The Part 1 of the IPV Code should be read in conjunction with MGN 597.
Part 2 of the IPV Code covers situations where a sailing or motor vessel, which is normally used or intended to be used within the definition of a Pleasure Vessel, is in temporary commercial use on a single-voyage basis at sea as a Race Support Boat for the purpose of Race Support Activities affiliated to the National Governing Body of the Sport.
Part 2 of the IPV Code is only applicable to a sailing or motor vessel of not more than 15m in length normally in use for navigation; it is not applicable to any other type of boat, craft or vessel (e.g. rowing boats, windsurfing boards and kite-surfing boards). It is also not applicable to: a vessel carrying passengers or carrying more than 10 people; if the use of vessel falls within Part 1 of the IPV Code; if the vessel is on an international voyage or if it is operating from or within the waters of a state other than the UK; or if the vessel is being used in categorised waters. If Part 2 of the IPV Code is not applicable there are alternative arrangements in place such as single-voyage Load Line Exemption(s) or certification to an alternative Code of Practice.
For the purposes of Part 2 of the IPV Code, Single-voyage Basis means one Race Event. Self-declaration under Part 2 of the IPV Code can be used for use of a vessel outside the definition of a Pleasure Vessel for up to 10 Race Events per calendar year; a Race Event is a series of races held over no more than 7 consecutive days.
The Race Support Activity may only take place in daylight and in favourable weather, at sea within 3 miles from the Nominated Departure Point named in the Certificates and never more than 3 miles from land. Favourable weather for the purpose of the IPV Code is defined in the Code.
Race Support Activities which can be self-certificated under Part 2 of the IPV Code must come within the following descriptions:
a) transition to the Race Course Area(s) as defined by the Notice of Race, and
b) movements as directed by the Race Committee as defined by the Notice of Race.
The sorts of activities included within limb (b) above are set out in paragraph 2.27 of the IPV Code.
The purpose of the IPV Code is to provide proportional and appropriate level of safety for this temporary activity outside the definition of a Pleasure Vessel.

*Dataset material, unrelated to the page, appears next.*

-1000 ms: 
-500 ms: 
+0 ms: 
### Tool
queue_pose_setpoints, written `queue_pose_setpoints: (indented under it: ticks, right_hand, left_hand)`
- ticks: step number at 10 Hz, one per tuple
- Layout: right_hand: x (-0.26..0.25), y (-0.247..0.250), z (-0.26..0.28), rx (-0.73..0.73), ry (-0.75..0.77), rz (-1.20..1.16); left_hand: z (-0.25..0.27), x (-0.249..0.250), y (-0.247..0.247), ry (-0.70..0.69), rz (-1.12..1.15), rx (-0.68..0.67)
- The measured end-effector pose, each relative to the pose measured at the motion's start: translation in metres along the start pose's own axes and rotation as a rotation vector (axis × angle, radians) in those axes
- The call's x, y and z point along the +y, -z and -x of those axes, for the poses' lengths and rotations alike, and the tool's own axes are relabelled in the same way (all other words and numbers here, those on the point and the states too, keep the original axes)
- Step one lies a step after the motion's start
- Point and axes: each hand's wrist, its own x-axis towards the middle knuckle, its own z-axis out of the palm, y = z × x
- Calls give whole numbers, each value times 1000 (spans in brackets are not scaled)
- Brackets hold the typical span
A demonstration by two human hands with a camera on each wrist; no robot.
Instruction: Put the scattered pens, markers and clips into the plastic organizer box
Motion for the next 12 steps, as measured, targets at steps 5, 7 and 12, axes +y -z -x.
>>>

If the vessel’s use is outside the scope of the IPV Code and outside the definition of a Pleasure Vessel it must be certificated to an appropriate alternative Code of Practice.
The responsibility for equipping and maintaining the vessels in accordance with IPV Code Part 2 lies with the user of the vessel (termed the “Operator”). For vessels operating under IPV Code Part 2 this is likely to be the club organising the racing.
The Owner of the vessel is responsible for ensuring that the Operator has a Safety Management System in place in order as required if the merchant Shipping Regulations are to be disapplied through compliance with Part 2 of the IPV Code. Part 2 of the IPV Code also sets Conditions of Compliance including (but not limited to) radio and navigation safety, bilge pumping, fire safety, life-saving (including setting a minimum level for the carriage of life-saving appliances), construction and machinery, load line, clean seas and manning. A Self-declaration Certificate confirms that the Operator has complied with the terms and conditions of Part 2 of the IPV Code. The Operator makes a declaration that they will use vessels safely and the vessel Owner declares it is content for Operator to use vessel. The Self-declaration Certificate should be signed by the Owner and the Operator, displayed on board during the voyage (or on open vessels stored in a dry bag) and must be retained by operator for minimum of 5 years.
The Code places responsibility for due diligence to check that the Operator complies with Part 2 of this Code of Practice on both the Owner and the Master who are also responsible for making sure that the Operator has complied with the requirements of the IPV Code (see MGN 598 paragraph 1.19).